Hong Kong Exchanges and Clearing Limited, the Stock Exchange and HKSCC take no responsibility for the contents of this announcement, make no representation as to its accuracy or completeness and expressly disclaim any liability whatsoever for any loss howsoever arising from or in reliance upon the whole or any part of the contents of this announcement.
This announcement is for information purposes only and does not constitute an invitation or offer to acquire, purchase or subscribe for any Shares or securities of the Company. Potential investors should read the Prospectus for detailed information about the Company and the Share Offer described below before deciding whether or not to invest in the Offer Shares thereby being offered.
Nothing in this announcement or the Prospectus constitutes an offer to sell or the solicitation of an offer to buy nor shall there be any sale of Public Offer Shares in any jurisdiction in which such offer, solicitation or sales would be unlawful.
This announcement is not for release, publication, distribution, directly or indirectly, in or into the United States (including its territories and possessions, any state of the United States and the District of Columbia). This announcement does not constitute or form a part of any offer or solicitation to purchase or subscribe for securities in the United States. The Shares have not been, and will not be, registered under the U.S. Securities Act. The securities may not be offered or sold in the United States except pursuant to registration or an exemption from the registration requirements of the U.S. Securities Act. There will be no public offer of securities in the United States.
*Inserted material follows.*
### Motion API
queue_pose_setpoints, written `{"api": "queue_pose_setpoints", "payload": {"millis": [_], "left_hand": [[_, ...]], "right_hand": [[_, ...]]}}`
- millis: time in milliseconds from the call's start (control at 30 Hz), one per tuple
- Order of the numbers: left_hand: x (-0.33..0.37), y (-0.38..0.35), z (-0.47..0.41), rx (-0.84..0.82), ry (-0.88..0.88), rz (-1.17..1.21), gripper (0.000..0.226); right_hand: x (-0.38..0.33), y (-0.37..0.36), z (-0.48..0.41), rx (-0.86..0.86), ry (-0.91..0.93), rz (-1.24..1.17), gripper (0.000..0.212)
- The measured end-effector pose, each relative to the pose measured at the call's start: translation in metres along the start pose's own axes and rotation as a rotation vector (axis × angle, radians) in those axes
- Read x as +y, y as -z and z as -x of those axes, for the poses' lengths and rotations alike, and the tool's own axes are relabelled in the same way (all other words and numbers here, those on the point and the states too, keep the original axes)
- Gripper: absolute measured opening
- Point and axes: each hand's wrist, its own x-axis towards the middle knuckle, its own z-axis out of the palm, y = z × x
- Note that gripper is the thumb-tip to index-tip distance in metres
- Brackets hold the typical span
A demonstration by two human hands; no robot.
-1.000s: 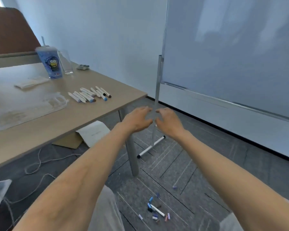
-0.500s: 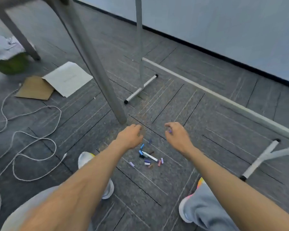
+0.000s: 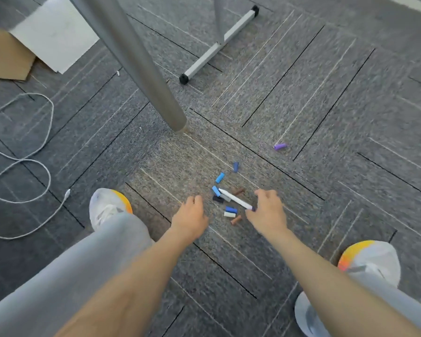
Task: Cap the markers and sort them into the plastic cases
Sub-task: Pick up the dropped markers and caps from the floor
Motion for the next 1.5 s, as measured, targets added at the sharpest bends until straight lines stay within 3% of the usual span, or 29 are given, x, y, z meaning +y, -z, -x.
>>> {"api": "queue_pose_setpoints", "payload": {"millis": [100, 233, 467, 633, 833, 1033, 1300, 1400, 1500], "left_hand": [[-0.006, -0.020, -0.013, 0.017, 0.046, 0.047, 0.045], [-0.007, -0.033, -0.024, 0.103, 0.063, 0.042, 0.038], [0.000, -0.035, -0.028, 0.126, 0.127, 0.283, 0.027], [0.002, -0.037, -0.025, 0.107, -0.033, 0.137, 0.021], [0.013, -0.041, -0.028, 0.287, -0.194, 0.059, 0.022], [0.006, -0.030, -0.045, 0.365, -0.236, -0.060, 0.033], [-0.002, -0.022, -0.072, 0.388, -0.401, -0.273, 0.034], [0.000, -0.020, -0.074, 0.384, -0.449, -0.327, 0.038], [0.000, -0.018, -0.074, 0.357, -0.500, -0.395, 0.038]], "right_hand": [[0.004, -0.023, 0.000, 0.046, -0.037, 0.004, 0.056], [0.013, -0.034, 0.001, 0.115, 0.026, -0.020, 0.044], [0.016, -0.034, -0.002, 0.098, 0.038, -0.016, 0.028], [0.015, -0.030, -0.004, 0.104, 0.083, 0.041, 0.026], [0.013, -0.022, -0.009, 0.151, 0.149, -0.053, 0.020], [0.009, -0.035, -0.019, 0.075, 0.373, 0.141, 0.026], [0.016, -0.040, -0.034, 0.030, 0.386, 0.421, 0.020], [0.021, -0.033, -0.034, 0.024, 0.415, 0.317, 0.011], [0.023, -0.021, -0.033, 0.091, 0.417, 0.129, 0.026]]}}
Potential investors of the Offer Shares should note that the Sole Lead Manager is entitled, for itself and on behalf of the Underwriters, to terminate their obligations under the Underwriting Agreements by notice in writing at its opinion upon the occurrence of any of the events set forth in the paragraph headed “Grounds for termination” in the section headed “Underwriting” in the Prospectus at any time prior to 8:00 a.m. (Hong Kong time) on the Listing Date.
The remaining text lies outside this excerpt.